Everything in the listing below from the line containing "3-D boxes of" through the line containing "ball lever at" must be repeated exactly; the remaining lines are not wanted.

+---+

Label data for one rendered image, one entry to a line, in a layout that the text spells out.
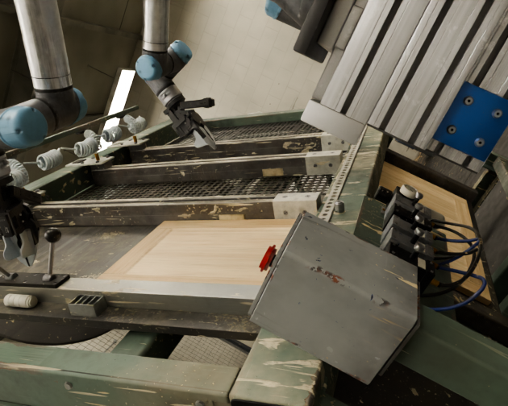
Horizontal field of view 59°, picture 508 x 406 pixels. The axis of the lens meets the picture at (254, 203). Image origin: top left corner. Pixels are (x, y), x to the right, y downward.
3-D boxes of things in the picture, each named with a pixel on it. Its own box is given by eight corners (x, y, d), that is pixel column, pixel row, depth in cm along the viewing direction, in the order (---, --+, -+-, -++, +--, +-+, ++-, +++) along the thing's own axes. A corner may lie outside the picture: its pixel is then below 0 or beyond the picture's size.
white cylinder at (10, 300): (6, 308, 107) (31, 310, 105) (1, 298, 106) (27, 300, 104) (14, 301, 110) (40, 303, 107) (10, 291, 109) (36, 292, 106)
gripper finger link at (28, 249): (20, 275, 97) (5, 238, 94) (32, 263, 103) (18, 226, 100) (34, 274, 97) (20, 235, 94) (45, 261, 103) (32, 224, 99)
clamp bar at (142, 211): (317, 226, 122) (307, 141, 114) (-6, 229, 164) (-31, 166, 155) (324, 212, 131) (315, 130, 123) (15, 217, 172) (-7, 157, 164)
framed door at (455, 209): (488, 305, 152) (491, 301, 151) (339, 231, 159) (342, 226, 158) (464, 203, 230) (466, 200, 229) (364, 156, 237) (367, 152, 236)
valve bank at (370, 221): (510, 306, 71) (372, 237, 74) (460, 364, 78) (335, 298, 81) (475, 192, 115) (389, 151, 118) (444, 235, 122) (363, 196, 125)
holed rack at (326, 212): (326, 227, 110) (326, 225, 109) (314, 227, 111) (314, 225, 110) (378, 101, 253) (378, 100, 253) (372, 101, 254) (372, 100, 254)
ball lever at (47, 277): (49, 283, 105) (53, 226, 106) (36, 283, 106) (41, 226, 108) (61, 283, 108) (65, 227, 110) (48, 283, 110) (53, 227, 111)
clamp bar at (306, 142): (351, 151, 185) (346, 92, 176) (111, 167, 226) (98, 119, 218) (354, 144, 194) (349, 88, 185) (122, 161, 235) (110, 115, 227)

+---+

▶ _WRITTEN REPLY_
3-D boxes of things in the picture, each named with a pixel on it. Its own box is given by eight corners (x, y, d), that is pixel column, pixel row, depth in cm along the viewing direction, in the order (---, --+, -+-, -++, +--, +-+, ++-, +++) along the thing's own axes. A corner may lie outside the picture: its pixel is then below 0 or beyond the picture's size.
white cylinder at (10, 300): (6, 308, 107) (31, 310, 105) (1, 298, 106) (27, 300, 104) (14, 301, 110) (40, 303, 107) (10, 291, 109) (36, 292, 106)
gripper finger link at (28, 249): (20, 275, 97) (5, 238, 94) (32, 263, 103) (18, 226, 100) (34, 274, 97) (20, 235, 94) (45, 261, 103) (32, 224, 99)
clamp bar at (142, 211): (317, 226, 122) (307, 141, 114) (-6, 229, 164) (-31, 166, 155) (324, 212, 131) (315, 130, 123) (15, 217, 172) (-7, 157, 164)
framed door at (455, 209): (488, 305, 152) (491, 301, 151) (339, 231, 159) (342, 226, 158) (464, 203, 230) (466, 200, 229) (364, 156, 237) (367, 152, 236)
valve bank at (370, 221): (510, 306, 71) (372, 237, 74) (460, 364, 78) (335, 298, 81) (475, 192, 115) (389, 151, 118) (444, 235, 122) (363, 196, 125)
holed rack at (326, 212): (326, 227, 110) (326, 225, 109) (314, 227, 111) (314, 225, 110) (378, 101, 253) (378, 100, 253) (372, 101, 254) (372, 100, 254)
ball lever at (47, 277): (49, 283, 105) (53, 226, 106) (36, 283, 106) (41, 226, 108) (61, 283, 108) (65, 227, 110) (48, 283, 110) (53, 227, 111)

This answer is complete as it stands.